The defense establishment deserves full backing in its effort to neutralize a strategic threat that has shadowed Israel for decades. If there is an opportunity to weaken the axis that has armed and financed attacks on Israeli civilians from multiple fronts, it must be approached with clarity and professionalism. At the same time, deterrence alone does not sustain a society.

Sustaining a long-term confrontation requires more than military readiness. It requires social readiness, economic cushioning for businesses operating amid uncertainty, expanded psychological services for families cycling through months of emergency alerts, and support systems for reservists transitioning repeatedly between the battlefield and the living room. It requires leadership that acknowledges not only strength but also strain and understands that public endurance is not an inexhaustible resource.

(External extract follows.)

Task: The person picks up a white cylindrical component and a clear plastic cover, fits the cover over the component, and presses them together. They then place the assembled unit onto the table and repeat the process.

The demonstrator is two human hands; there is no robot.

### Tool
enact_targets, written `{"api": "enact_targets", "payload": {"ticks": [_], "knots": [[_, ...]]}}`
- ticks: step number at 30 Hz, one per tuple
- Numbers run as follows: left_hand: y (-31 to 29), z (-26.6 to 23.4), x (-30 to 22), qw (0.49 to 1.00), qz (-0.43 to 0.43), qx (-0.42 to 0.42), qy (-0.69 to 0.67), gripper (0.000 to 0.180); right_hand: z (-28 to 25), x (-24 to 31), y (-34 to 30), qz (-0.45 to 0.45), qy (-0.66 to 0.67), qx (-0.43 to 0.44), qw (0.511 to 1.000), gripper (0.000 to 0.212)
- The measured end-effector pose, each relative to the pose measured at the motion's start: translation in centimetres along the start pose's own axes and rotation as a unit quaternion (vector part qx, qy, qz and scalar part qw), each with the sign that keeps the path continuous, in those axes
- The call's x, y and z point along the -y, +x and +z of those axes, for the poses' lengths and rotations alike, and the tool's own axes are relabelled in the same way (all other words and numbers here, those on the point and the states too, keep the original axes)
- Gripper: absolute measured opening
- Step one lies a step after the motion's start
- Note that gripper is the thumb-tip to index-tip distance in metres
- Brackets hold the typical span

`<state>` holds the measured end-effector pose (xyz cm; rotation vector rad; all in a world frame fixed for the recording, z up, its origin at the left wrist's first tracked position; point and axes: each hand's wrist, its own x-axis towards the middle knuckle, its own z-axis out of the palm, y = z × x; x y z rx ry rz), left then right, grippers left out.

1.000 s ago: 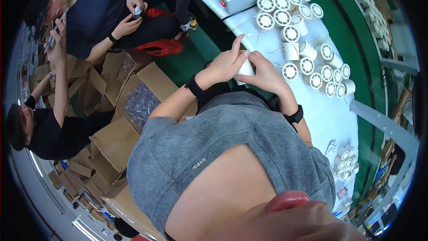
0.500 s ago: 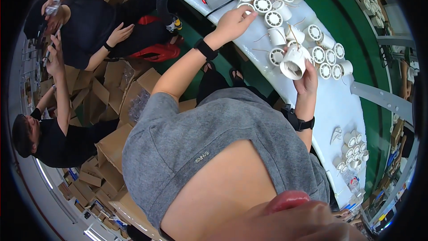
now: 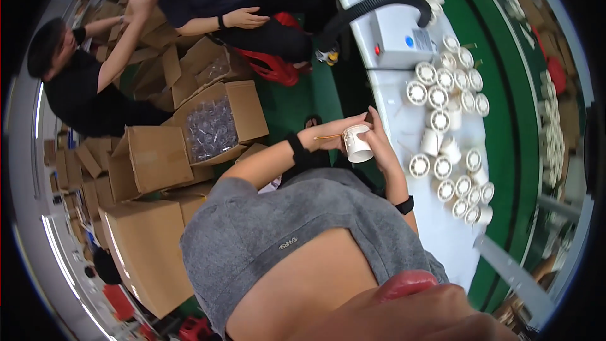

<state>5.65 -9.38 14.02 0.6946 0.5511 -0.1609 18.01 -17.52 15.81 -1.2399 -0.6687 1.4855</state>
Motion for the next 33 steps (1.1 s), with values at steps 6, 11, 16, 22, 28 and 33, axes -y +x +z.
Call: {"api": "enact_targets", "payload": {"ticks": [6, 11, 16, 22, 28, 33], "knots": [[-1.9, -4.6, 1.6, 0.972, 0.132, -0.11, -0.161, 0.04, 2.8, -0.8, 5.5, 0.108, -0.032, -0.01, 0.994, 0.071], [-1.7, -11.1, 1.8, 0.91, 0.285, -0.144, -0.264, 0.032, 2.5, -1.8, 9.1, 0.093, -0.06, -0.096, 0.989, 0.052], [0.4, -19.4, 1.8, 0.874, 0.284, -0.293, -0.263, 0.029, 1.1, -2.5, 9.6, 0.052, -0.083, -0.058, 0.993, 0.036], [5.3, -21.3, -1.0, 0.88, 0.123, -0.368, -0.273, 0.04, 1.4, -1.2, 7.8, 0.093, -0.085, -0.115, 0.985, 0.025], [6.8, -22.7, -0.3, 0.913, 0.116, -0.316, -0.231, 0.044, 3.1, 0.9, 7.1, 0.064, -0.078, -0.146, 0.984, 0.025], [6.6, -23.3, -1.5, 0.945, 0.098, -0.241, -0.198, 0.043, 3.2, 8.5, 3.9, -0.058, -0.119, -0.201, 0.971, 0.026]]}}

We can applaud the pilots while also recognizing the trauma of the communities they protect. We can support intelligence operations while investing in long-term mental health infrastructure. We can pursue strategic clarity while admitting that the past two years have reshaped the emotional landscape of an entire generation.

The long game

Israel is very good at the short game; the long game requires something else: steadiness without denial, strength without bravado, and a national conversation that allows for pride and fatigue to coexist.

If this campaign is indeed about removing the “head of the octopus” once and for all, it will not be won by airpower alone. It will be won by a society that understands both its power and its limits, and chooses to protect both with equal seriousness. That balance, more than any single strike, is what will determine whether we emerge not only secure but whole.